To address this issue, the utility added a third Davco plant, rated at 350,000 gpd, which went online in March 2017. By continuing to incorporate Davco products, the utility keeps its facility as easy to operate and maintain as possible.

“The advantage is you’re able to incrementally increase the size of your plant with the growth of your community, and still you’re able to keep an operational environment that’s familiar and uniform,” Johnson said. “It’s intuitive—once you know one plant, the other plants follow suit.”

Trouble in Paradise

The ever-increasing flow experienced by the utility is not the only concern facing Johnson and his team. Key West’s seaside location might delight locals and visitors, but it makes maintaining a water treatment facility extremely difficult.

“Our plants are within 50 ft of a sea wall, which is open ocean, so we’re exposed to the ocean air—the salt,” Johnson said. “That’s really the big challenge—the corrosive environment that salt water and being in a salt air environment poses.”

The destructive nature of the island’s salt air caught Johnson by surprise when he moved to Key West from Chicago.

“You leave your grill in your backyard in Chicago, it’s there for 12, 13 years, no problem. Down here? Six years and your grill is rusted out,” Johnson said. “Anything outside that can corrode will corrode in a salt water environment. Anytime you have a metal tank or a metal structure or anything metal, the key is to keep it as protected as possible, and if it does get compromised in some way, to address it quickly and proactively, so as to extend the life of the asset.”


In addition, the service area’s location in the former salt marshes of Stock Island makes the treatment process a challenge.
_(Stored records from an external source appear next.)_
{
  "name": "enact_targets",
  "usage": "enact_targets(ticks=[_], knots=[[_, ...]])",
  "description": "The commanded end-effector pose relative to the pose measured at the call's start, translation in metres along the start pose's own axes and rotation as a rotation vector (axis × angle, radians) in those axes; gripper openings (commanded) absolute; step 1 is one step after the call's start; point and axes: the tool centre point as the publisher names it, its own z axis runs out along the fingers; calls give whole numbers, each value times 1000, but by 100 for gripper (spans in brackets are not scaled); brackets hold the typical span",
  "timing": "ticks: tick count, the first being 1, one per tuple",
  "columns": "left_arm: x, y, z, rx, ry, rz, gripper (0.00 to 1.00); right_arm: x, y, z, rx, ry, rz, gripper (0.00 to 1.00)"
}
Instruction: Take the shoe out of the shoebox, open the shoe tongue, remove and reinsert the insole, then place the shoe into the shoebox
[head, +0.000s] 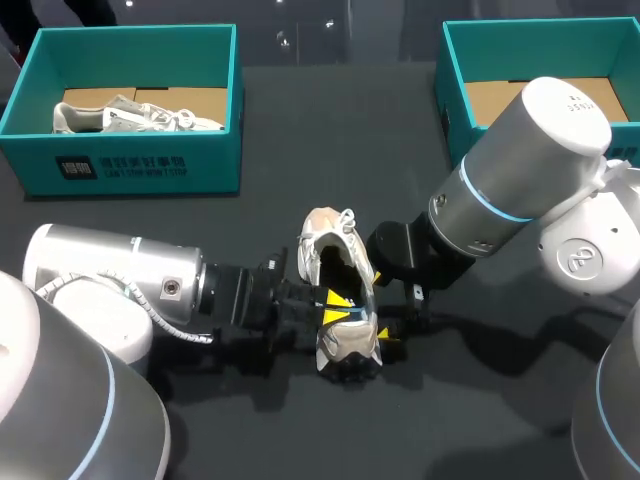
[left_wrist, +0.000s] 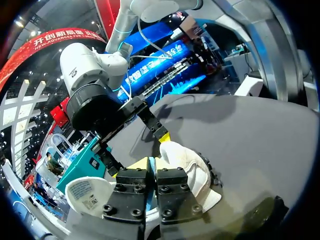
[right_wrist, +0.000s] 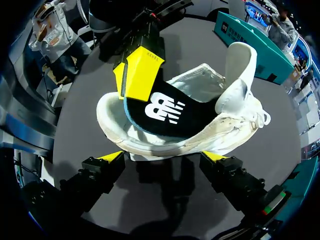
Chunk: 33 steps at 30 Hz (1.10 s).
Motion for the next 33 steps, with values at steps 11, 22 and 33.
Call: enact_targets(ticks=[11,22,33], knots=[[-6,8,8,-24,48,-63,16,1,0,0,0,-3,0,100],[-14,-8,-17,-55,122,-69,37,1,0,0,0,-3,0,100],[-14,-10,-41,-140,225,-73,36,0,-15,-21,-15,15,-13,100]])
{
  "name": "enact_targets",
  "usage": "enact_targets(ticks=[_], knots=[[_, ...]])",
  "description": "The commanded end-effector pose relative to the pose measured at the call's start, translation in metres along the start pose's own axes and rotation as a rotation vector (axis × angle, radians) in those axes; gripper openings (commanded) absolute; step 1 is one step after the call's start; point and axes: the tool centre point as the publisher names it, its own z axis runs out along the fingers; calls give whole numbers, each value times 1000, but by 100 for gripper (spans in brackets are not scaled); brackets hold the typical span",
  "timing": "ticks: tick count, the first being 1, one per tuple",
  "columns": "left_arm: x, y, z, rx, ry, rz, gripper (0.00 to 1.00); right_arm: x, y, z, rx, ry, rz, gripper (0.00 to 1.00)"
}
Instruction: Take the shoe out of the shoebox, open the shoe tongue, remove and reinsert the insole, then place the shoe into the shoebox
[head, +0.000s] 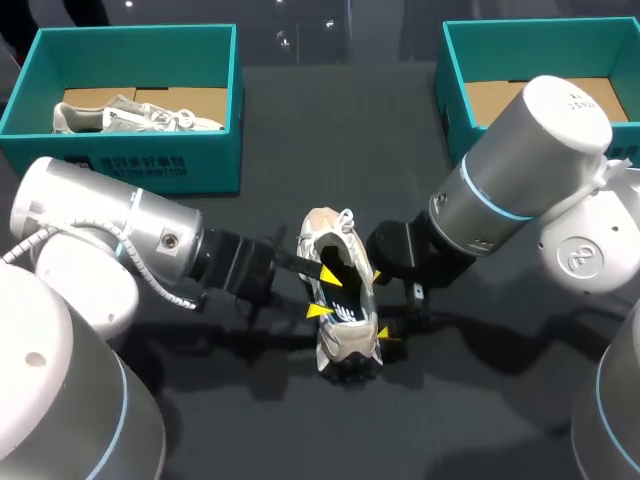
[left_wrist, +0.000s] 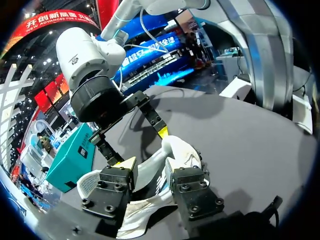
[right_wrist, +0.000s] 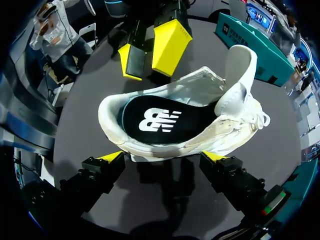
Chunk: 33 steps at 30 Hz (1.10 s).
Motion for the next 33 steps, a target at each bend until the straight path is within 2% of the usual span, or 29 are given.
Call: enact_targets(ticks=[1,7,12,14,15,17,21,25,33], knots=[[1,-5,-18,-32,55,-1,37,0,-20,-23,-1,-2,9,100],[1,-5,-35,-60,104,10,36,-2,-51,-48,21,-23,50,100],[0,-8,-49,-65,173,15,36,-3,-67,-61,39,-27,66,100],[-1,-9,-55,-70,203,21,32,-4,-73,-65,55,-26,77,100],[-2,-10,-58,-68,217,24,25,-5,-76,-66,65,-23,81,100],[-3,-11,-64,-83,249,47,19,-6,-81,-68,73,-4,83,100],[-7,-14,-78,-116,305,89,1,-6,-81,-68,73,-4,83,100],[-4,-13,-98,-166,435,110,0,-6,-81,-68,73,-4,83,100],[-4,-13,-98,-166,435,110,0,-6,-81,-68,73,-4,83,100]])
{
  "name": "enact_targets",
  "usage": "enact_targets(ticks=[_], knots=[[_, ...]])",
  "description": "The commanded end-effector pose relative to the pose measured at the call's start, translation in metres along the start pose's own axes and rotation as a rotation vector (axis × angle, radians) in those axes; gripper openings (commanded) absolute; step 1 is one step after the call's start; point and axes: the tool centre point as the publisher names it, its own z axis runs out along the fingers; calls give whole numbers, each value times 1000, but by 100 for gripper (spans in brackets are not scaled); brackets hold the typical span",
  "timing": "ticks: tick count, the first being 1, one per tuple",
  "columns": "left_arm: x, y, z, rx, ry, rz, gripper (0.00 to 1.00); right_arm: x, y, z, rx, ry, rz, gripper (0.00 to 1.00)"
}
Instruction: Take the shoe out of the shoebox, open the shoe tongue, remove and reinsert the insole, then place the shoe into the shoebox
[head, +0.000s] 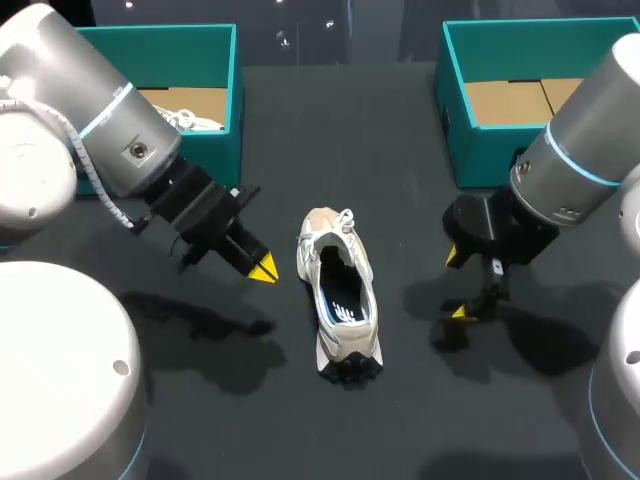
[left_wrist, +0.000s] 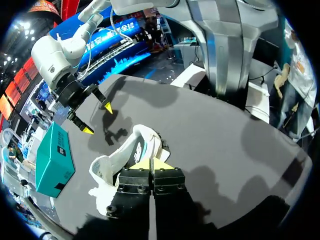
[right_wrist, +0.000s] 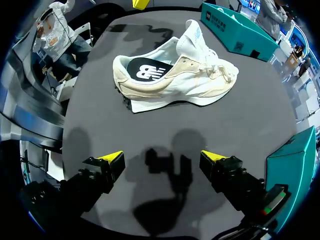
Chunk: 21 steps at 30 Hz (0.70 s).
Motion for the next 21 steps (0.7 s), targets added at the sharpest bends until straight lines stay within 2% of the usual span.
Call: enact_targets(ticks=[1,9,15,21], knots=[[-1,-1,-5,-2,40,0,0,1,0,0,1,-3,1,100],[0,1,-8,-5,54,16,0,1,0,0,1,-3,1,100],[-1,3,-6,-31,180,107,0,3,-32,-21,13,-14,45,100],[-22,-3,5,-115,288,225,0,2,-47,-28,8,-20,74,100]])
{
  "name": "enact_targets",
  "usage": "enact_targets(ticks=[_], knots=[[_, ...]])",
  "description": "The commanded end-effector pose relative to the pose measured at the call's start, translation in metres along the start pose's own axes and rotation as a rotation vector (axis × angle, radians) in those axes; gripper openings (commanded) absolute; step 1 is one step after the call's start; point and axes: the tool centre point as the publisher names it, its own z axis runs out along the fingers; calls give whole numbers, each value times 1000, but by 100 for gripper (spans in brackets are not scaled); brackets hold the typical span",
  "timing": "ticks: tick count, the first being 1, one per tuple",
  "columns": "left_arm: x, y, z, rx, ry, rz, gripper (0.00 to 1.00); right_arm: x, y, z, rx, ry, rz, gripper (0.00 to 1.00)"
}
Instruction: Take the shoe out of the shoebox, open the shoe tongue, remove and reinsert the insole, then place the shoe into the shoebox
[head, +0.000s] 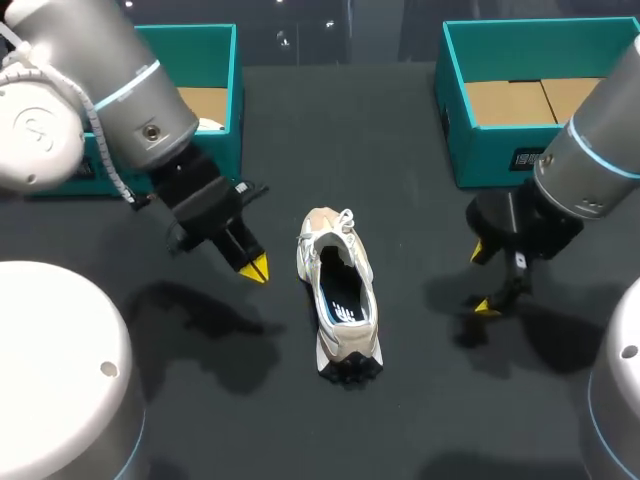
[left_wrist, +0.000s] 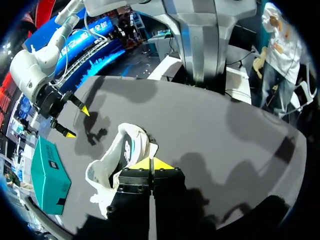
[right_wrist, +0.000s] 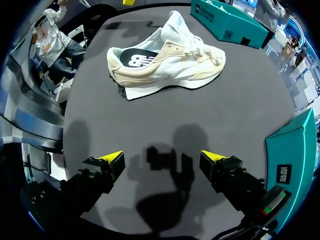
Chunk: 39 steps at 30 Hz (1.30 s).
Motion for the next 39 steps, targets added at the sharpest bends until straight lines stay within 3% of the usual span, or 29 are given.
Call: enact_targets(ticks=[1,7,15,22,24,32,34,39], knots=[[-31,-2,7,-56,142,49,0,9,-13,-11,-19,-14,1,100],[-55,-4,15,-117,233,232,0,9,-13,-11,-19,-14,1,100],[-56,-5,17,-115,255,293,0,9,-13,-11,-19,-14,1,100],[-61,-3,51,-226,385,428,0,9,-13,-11,-19,-14,1,100],[-61,1,61,-211,410,489,0,9,-13,-11,-19,-14,1,100],[-61,1,61,-211,410,489,0,9,-13,-11,-19,-14,1,100],[-62,4,73,-238,451,491,0,9,-13,-11,-19,-14,1,100],[-62,18,101,-204,479,492,0,9,-13,-11,-19,-14,1,100]])
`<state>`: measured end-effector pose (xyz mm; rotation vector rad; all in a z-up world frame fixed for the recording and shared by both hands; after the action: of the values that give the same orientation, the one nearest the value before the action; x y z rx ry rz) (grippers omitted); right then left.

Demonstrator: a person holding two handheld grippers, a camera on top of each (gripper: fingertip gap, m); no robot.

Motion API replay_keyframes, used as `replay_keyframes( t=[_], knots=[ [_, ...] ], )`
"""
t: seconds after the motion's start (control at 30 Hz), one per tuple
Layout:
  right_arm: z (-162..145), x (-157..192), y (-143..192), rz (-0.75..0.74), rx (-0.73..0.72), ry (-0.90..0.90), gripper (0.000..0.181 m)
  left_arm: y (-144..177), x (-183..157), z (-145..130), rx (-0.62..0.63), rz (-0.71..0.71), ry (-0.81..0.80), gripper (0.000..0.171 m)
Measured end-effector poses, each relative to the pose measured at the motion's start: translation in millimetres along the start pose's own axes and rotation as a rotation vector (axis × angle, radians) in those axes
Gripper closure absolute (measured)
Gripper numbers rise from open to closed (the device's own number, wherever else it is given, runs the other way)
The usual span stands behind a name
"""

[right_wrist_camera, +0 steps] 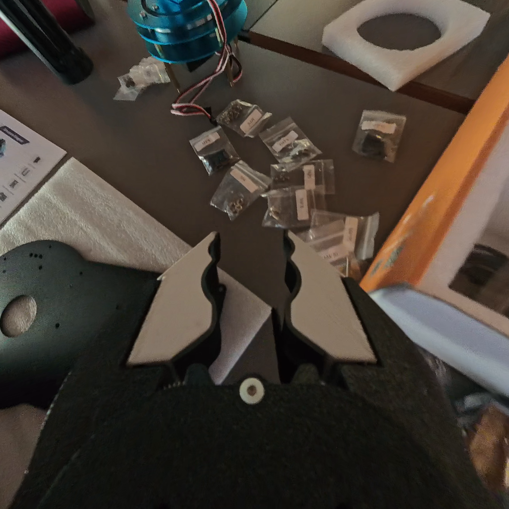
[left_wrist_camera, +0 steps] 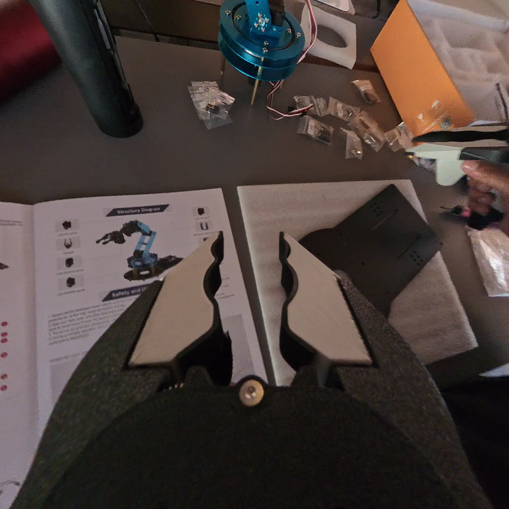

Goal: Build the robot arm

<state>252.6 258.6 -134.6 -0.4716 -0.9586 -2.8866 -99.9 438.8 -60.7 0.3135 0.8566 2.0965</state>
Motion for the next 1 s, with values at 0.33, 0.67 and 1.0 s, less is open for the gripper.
replay_keyframes(
  t=[0.33, 0.67, 1.0],
  knots=[
    [-33, 46, 23, -0.004, 0.041, -0.130, 0.146, -155, -13, 65, -0.076, -0.020, -0.269, 0.108],
    [-61, 50, 68, -0.222, 0.038, -0.186, 0.149, -239, -25, 93, -0.044, 0.060, -0.297, 0.104],
    [-32, 5, 28, -0.325, -0.100, -0.123, 0.136, -169, -85, 50, -0.113, -0.273, -0.391, 0.114]
  ],
)
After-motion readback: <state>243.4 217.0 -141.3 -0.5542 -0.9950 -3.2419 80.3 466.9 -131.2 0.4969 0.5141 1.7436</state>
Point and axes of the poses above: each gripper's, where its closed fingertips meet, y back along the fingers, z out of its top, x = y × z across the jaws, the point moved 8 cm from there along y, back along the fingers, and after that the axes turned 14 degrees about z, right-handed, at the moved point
“Even with the fill material that they put in, they didn’t raise us to a very high elevation,” Johnson said. “We’re sitting at just a couple feet above sea level in a lot of areas on this island. It’s about as hostile an environment as you can get, because obviously in the ground there is tidal water, and then on top of it you have the freshwater lens. Anytime you have pipes underground, they’re susceptible to infiltration and intrusion that comes into your system; it eventually gets pumped by your lift stations or your vacuum system, and eventually it makes its way to the plant itself. Your plant is treating water that’s exposed to salt via the underground—the pipes and the lift stations themselves are submerged in the groundwater that’s a mix of tidal water and freshwater lens.”

And of course, Key West is located in an area that is prone to tropical storms and hurricanes, and those can have major impacts on the wastewater treatment process.

“When you have big rain events and hurricanes and that kind of thing, your systems are put under enormous stress,” Johnson said. “These kinds of things can happen at the worst possible time, just by their nature.”

Staying the Course

The KW Resort Utilities facility will continue to evolve—the utility is planning to rehabilitate the 1983 and 1995 plants in the near future, for example—and Davco products will certainly be a part of its future projects.

“The fact that we’ve kept with the same manufacturer and incrementally added as we’ve gone, obviously that saves costs,” Johnson said. “You’re able to build what you need when you need it, and as you need to expand, you’re able to build the next plant, and that’s really what this utility has done.”